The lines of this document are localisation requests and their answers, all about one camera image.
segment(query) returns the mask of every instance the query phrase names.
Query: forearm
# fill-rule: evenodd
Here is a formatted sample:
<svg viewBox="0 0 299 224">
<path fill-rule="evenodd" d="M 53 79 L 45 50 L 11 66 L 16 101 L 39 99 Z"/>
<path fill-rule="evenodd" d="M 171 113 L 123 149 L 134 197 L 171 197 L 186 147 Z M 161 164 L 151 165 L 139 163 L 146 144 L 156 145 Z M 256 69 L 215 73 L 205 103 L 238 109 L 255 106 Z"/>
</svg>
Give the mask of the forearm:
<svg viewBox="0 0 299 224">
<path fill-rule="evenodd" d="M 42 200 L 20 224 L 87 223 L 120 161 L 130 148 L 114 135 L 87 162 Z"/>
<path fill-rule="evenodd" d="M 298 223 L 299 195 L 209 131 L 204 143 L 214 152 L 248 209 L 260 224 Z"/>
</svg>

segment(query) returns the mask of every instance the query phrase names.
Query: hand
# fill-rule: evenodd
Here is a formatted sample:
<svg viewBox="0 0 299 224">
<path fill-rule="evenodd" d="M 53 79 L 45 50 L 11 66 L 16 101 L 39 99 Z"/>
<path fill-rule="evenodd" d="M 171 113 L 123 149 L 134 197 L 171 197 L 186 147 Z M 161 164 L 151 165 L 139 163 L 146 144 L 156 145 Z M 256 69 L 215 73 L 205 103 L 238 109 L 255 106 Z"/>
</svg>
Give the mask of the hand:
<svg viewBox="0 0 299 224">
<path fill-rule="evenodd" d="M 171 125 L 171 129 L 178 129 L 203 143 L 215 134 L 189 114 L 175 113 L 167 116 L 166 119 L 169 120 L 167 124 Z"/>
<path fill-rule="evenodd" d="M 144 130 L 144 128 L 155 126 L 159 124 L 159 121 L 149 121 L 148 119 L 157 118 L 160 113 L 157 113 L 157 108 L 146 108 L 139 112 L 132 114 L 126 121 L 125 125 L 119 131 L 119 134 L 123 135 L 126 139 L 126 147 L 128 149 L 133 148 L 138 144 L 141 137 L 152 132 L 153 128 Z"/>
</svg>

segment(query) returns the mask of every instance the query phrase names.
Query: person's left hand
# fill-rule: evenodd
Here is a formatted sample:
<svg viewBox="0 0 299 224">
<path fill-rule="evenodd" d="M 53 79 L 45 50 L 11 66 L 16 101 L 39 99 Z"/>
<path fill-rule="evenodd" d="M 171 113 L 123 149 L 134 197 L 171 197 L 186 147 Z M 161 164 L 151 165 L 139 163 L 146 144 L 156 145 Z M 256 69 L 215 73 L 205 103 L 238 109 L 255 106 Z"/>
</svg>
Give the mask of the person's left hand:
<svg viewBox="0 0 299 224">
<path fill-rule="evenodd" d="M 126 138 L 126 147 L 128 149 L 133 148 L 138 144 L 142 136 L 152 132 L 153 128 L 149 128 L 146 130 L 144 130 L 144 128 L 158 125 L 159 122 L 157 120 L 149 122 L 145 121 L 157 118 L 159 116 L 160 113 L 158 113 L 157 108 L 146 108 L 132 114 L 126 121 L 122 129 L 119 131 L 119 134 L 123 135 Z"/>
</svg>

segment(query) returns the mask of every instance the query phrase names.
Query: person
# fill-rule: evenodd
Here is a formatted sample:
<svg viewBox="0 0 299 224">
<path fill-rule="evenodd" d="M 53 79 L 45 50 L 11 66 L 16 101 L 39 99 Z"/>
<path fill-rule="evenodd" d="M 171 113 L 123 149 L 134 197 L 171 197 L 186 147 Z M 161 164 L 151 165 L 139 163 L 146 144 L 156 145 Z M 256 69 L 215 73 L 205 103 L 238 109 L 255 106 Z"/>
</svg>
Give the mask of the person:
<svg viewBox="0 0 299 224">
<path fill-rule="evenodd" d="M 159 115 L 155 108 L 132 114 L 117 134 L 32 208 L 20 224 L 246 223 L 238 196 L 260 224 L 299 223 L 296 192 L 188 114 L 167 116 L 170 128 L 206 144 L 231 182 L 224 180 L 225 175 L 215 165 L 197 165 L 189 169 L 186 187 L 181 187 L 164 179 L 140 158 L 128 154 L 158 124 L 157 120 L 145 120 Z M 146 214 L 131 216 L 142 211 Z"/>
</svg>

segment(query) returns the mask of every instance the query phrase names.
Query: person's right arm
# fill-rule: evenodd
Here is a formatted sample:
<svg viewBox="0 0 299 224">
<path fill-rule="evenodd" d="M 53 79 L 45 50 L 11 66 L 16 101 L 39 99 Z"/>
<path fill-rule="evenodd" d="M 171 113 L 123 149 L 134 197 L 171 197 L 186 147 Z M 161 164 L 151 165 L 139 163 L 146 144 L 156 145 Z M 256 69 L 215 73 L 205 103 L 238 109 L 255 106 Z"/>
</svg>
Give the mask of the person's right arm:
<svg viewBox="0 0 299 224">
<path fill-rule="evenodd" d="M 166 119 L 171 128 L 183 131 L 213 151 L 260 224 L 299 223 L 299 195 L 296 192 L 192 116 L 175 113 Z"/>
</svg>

Problem:
In this exercise, every line of the listing is to be output exactly.

Answer box:
The lines of this document are localisation requests and their answers, all about one camera image.
segment(query) returns the mask of every instance the query phrase names.
Query: forearm
# fill-rule: evenodd
Here is a formatted sample:
<svg viewBox="0 0 299 224">
<path fill-rule="evenodd" d="M 53 79 L 45 50 L 11 66 L 16 101 L 39 99 Z"/>
<path fill-rule="evenodd" d="M 171 113 L 123 149 L 134 197 L 171 197 L 186 147 Z M 161 164 L 151 165 L 139 163 L 146 144 L 156 145 Z M 256 69 L 215 73 L 205 103 L 238 109 L 255 106 Z"/>
</svg>
Give the mask of the forearm:
<svg viewBox="0 0 299 224">
<path fill-rule="evenodd" d="M 42 200 L 20 224 L 87 223 L 120 161 L 130 148 L 114 135 L 87 162 Z"/>
<path fill-rule="evenodd" d="M 298 223 L 299 195 L 209 131 L 204 143 L 214 152 L 248 209 L 260 224 Z"/>
</svg>

segment(query) returns the mask of every instance the query phrase names.
Query: hand
# fill-rule: evenodd
Here is a formatted sample:
<svg viewBox="0 0 299 224">
<path fill-rule="evenodd" d="M 53 79 L 45 50 L 11 66 L 16 101 L 39 99 Z"/>
<path fill-rule="evenodd" d="M 171 113 L 123 149 L 134 197 L 171 197 L 186 147 Z M 161 164 L 151 165 L 139 163 L 146 144 L 156 145 Z M 256 69 L 215 73 L 205 103 L 238 109 L 255 106 Z"/>
</svg>
Give the mask of the hand:
<svg viewBox="0 0 299 224">
<path fill-rule="evenodd" d="M 171 125 L 171 129 L 178 129 L 203 143 L 215 134 L 189 114 L 175 113 L 167 116 L 166 119 L 169 120 L 167 124 Z"/>
<path fill-rule="evenodd" d="M 144 130 L 144 128 L 155 126 L 159 124 L 159 121 L 149 121 L 148 119 L 157 118 L 160 113 L 157 113 L 157 108 L 146 108 L 139 112 L 132 114 L 126 121 L 125 125 L 119 131 L 119 134 L 123 135 L 126 139 L 126 147 L 128 149 L 133 148 L 138 144 L 141 137 L 152 132 L 153 128 Z"/>
</svg>

segment(query) returns the mask of every instance the query phrase names.
Query: person's left hand
# fill-rule: evenodd
Here is a formatted sample:
<svg viewBox="0 0 299 224">
<path fill-rule="evenodd" d="M 53 79 L 45 50 L 11 66 L 16 101 L 39 99 Z"/>
<path fill-rule="evenodd" d="M 171 113 L 123 149 L 134 197 L 171 197 L 186 147 Z M 161 164 L 151 165 L 139 163 L 146 144 L 156 145 Z M 256 69 L 215 73 L 205 103 L 238 109 L 255 106 Z"/>
</svg>
Give the mask of the person's left hand:
<svg viewBox="0 0 299 224">
<path fill-rule="evenodd" d="M 126 138 L 126 147 L 128 149 L 133 148 L 138 144 L 142 136 L 152 132 L 153 128 L 149 128 L 146 130 L 144 130 L 144 128 L 158 125 L 159 122 L 157 120 L 149 122 L 145 121 L 157 118 L 159 116 L 160 113 L 158 113 L 157 108 L 146 108 L 132 114 L 126 121 L 122 129 L 119 131 L 119 134 L 123 135 Z"/>
</svg>

segment(query) returns the mask of every instance the query phrase names.
Query: person
# fill-rule: evenodd
Here is a formatted sample:
<svg viewBox="0 0 299 224">
<path fill-rule="evenodd" d="M 53 79 L 45 50 L 11 66 L 16 101 L 39 99 Z"/>
<path fill-rule="evenodd" d="M 171 113 L 123 149 L 134 197 L 171 197 L 186 147 Z M 161 164 L 151 165 L 139 163 L 146 144 L 156 145 Z M 256 69 L 215 73 L 205 103 L 238 109 L 255 106 Z"/>
</svg>
Give the mask of the person:
<svg viewBox="0 0 299 224">
<path fill-rule="evenodd" d="M 159 115 L 155 108 L 132 114 L 117 134 L 32 208 L 20 224 L 246 223 L 238 196 L 260 224 L 299 223 L 296 192 L 188 114 L 167 116 L 170 128 L 206 144 L 231 182 L 224 180 L 225 175 L 215 165 L 197 165 L 189 169 L 186 187 L 181 187 L 164 179 L 140 158 L 128 154 L 158 124 L 157 120 L 145 120 Z M 146 214 L 131 216 L 142 211 Z"/>
</svg>

segment(query) returns the mask of every instance the query phrase names.
Query: person's right arm
# fill-rule: evenodd
Here is a formatted sample:
<svg viewBox="0 0 299 224">
<path fill-rule="evenodd" d="M 53 79 L 45 50 L 11 66 L 16 101 L 39 99 Z"/>
<path fill-rule="evenodd" d="M 171 113 L 123 149 L 134 197 L 171 197 L 186 147 Z M 161 164 L 151 165 L 139 163 L 146 144 L 156 145 Z M 256 69 L 215 73 L 205 103 L 238 109 L 255 106 Z"/>
</svg>
Give the mask of the person's right arm:
<svg viewBox="0 0 299 224">
<path fill-rule="evenodd" d="M 166 119 L 171 128 L 183 131 L 213 151 L 260 224 L 299 223 L 299 195 L 296 192 L 192 116 L 175 113 Z"/>
</svg>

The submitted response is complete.